■ WHAT IS NEEDED
Every line below containing the word "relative" should be found and copied.

Stored entries:
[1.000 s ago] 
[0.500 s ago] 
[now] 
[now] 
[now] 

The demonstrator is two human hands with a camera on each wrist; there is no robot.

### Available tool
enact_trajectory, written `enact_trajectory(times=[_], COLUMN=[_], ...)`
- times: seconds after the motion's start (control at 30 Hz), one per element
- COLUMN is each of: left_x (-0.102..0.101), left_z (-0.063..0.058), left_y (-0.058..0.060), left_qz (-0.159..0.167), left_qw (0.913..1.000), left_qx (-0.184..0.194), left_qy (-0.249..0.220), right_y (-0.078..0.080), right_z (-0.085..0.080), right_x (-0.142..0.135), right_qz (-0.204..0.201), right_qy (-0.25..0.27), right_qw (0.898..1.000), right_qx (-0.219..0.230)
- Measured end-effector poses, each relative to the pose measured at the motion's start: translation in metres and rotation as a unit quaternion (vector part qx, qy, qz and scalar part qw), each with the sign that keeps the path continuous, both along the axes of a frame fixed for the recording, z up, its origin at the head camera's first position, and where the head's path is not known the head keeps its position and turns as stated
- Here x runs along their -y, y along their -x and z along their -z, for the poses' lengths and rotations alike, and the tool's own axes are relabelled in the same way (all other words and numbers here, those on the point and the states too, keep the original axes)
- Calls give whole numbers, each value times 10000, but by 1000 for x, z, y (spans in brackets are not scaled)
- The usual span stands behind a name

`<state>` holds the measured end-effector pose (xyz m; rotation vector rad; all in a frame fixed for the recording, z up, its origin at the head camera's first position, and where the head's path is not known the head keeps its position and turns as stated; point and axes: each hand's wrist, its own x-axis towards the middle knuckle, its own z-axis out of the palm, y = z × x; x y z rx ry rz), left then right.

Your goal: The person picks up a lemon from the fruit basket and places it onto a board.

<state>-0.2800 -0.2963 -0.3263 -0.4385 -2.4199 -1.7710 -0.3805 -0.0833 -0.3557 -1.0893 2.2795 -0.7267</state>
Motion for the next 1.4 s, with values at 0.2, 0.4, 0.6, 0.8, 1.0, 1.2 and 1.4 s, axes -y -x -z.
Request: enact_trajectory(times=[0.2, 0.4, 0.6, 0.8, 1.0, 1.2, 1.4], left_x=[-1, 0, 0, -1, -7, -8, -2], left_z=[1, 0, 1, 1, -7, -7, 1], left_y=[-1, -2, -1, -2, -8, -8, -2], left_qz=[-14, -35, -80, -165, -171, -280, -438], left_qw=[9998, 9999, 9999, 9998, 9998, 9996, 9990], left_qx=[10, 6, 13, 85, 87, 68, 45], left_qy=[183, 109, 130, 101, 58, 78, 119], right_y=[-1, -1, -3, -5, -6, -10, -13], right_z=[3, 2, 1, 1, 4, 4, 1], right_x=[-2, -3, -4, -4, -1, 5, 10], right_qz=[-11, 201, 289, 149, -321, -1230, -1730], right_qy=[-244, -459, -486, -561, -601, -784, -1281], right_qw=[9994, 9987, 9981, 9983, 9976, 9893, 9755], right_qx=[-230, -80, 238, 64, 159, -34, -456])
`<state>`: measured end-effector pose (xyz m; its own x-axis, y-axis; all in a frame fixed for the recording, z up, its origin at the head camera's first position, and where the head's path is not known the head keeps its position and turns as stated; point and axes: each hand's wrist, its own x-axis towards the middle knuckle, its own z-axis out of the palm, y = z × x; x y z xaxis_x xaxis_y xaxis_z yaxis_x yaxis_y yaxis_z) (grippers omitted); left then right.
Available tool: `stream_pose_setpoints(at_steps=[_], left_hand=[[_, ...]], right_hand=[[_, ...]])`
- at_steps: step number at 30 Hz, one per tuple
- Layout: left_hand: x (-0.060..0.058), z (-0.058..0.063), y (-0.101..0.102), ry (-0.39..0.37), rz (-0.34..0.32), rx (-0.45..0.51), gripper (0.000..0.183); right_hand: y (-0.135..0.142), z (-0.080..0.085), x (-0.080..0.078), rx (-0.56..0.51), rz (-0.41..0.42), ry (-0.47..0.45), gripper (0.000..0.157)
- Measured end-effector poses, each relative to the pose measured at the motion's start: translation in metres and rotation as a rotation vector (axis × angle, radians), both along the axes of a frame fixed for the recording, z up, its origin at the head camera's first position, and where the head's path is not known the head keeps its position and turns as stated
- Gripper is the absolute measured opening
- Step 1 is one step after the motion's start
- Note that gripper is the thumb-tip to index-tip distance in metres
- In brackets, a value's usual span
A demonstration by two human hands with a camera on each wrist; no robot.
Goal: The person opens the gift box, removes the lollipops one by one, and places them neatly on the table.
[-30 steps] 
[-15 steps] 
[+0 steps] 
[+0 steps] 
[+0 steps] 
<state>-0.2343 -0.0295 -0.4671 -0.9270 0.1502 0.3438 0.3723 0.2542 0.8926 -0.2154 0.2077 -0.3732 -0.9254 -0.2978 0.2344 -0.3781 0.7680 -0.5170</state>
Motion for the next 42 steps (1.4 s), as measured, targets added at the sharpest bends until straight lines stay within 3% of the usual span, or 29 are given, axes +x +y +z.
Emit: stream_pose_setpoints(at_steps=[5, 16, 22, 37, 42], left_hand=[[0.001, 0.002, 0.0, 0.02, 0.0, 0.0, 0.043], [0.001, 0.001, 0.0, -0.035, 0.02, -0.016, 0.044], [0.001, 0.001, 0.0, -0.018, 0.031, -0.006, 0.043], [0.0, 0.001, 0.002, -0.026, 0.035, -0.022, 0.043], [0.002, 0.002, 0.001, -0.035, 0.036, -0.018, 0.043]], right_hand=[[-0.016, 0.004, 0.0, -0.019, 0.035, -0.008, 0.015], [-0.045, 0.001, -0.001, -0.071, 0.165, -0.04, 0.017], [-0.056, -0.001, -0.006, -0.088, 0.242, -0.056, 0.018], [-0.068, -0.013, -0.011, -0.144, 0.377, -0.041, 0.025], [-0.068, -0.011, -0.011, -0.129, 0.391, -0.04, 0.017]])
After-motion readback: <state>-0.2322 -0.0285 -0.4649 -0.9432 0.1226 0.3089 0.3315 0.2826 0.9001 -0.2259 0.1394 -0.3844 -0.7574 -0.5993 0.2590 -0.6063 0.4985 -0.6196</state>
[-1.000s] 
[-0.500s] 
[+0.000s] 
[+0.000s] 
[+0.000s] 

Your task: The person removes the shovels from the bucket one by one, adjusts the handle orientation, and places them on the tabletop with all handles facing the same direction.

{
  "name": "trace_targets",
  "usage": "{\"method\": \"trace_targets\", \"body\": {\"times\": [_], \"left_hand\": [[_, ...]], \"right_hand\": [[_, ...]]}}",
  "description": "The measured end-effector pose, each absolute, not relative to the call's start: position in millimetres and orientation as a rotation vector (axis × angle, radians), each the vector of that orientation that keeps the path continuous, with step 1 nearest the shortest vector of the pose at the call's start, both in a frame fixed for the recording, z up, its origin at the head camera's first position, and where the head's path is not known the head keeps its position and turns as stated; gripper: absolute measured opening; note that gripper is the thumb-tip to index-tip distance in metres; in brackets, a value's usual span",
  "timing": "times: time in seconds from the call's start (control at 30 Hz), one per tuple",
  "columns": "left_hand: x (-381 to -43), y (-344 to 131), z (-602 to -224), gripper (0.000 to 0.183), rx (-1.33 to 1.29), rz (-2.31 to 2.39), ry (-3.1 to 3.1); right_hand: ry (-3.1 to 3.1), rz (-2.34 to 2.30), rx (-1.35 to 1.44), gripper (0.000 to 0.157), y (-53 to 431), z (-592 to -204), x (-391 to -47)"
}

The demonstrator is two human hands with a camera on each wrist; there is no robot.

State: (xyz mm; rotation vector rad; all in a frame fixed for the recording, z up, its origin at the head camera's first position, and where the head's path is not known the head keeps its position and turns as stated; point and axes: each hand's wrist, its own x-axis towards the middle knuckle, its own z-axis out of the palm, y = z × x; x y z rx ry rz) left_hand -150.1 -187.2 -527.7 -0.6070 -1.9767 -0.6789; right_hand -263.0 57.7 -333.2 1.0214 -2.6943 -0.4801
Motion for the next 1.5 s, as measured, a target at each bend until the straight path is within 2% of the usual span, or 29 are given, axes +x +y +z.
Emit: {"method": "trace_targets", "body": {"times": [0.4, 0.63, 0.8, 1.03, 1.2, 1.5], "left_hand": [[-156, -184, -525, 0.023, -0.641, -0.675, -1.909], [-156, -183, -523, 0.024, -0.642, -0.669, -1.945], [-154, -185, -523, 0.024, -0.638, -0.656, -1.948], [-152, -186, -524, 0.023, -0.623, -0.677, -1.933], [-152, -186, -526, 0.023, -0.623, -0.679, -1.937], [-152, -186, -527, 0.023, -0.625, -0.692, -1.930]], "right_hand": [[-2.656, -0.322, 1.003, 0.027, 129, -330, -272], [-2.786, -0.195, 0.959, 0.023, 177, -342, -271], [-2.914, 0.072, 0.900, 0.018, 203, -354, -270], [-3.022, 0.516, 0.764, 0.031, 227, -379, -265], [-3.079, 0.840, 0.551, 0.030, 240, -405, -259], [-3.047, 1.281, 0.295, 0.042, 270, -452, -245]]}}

■ YOUR SOLUTION
- Measured end-effector poses, each relative to the pose measured at the motion's start: translation in metres and rotation as a unit quaternion (vector part qx, qy, qz and scalar part qw), each with the sign that keeps the path continuous, both along the axes of a frame fixed for the recording, z up, its origin at the head camera's first position, and where the head's path is not known the head keeps its position and turns as stated
- Measured end-effector poses, each relative to the pose measured at the motion's start: translation in metres and rotation as a rotation vector (axis × angle, radians), both along the axes of a frame fixed for the recording, z up, its origin at the head camera's first position, and where the head's path is not known the head keeps its position and turns as stated
  "description": "The measured end-effector pose, each absolute, not relative to the call's start: position in millimetres and orientation as a rotation vector (axis × angle, radians), each the vector of that orientation that keeps the path continuous, with step 1 nearest the shortest vector of the pose at the call's start, both in a frame fixed for the recording, z up, its origin at the head camera's first position, and where the head's path is not known the head keeps its position and turns as stated; gripper: absolute measured opening; note that gripper is the thumb-tip to index-tip distance in metres; in brackets, a value's usual span",

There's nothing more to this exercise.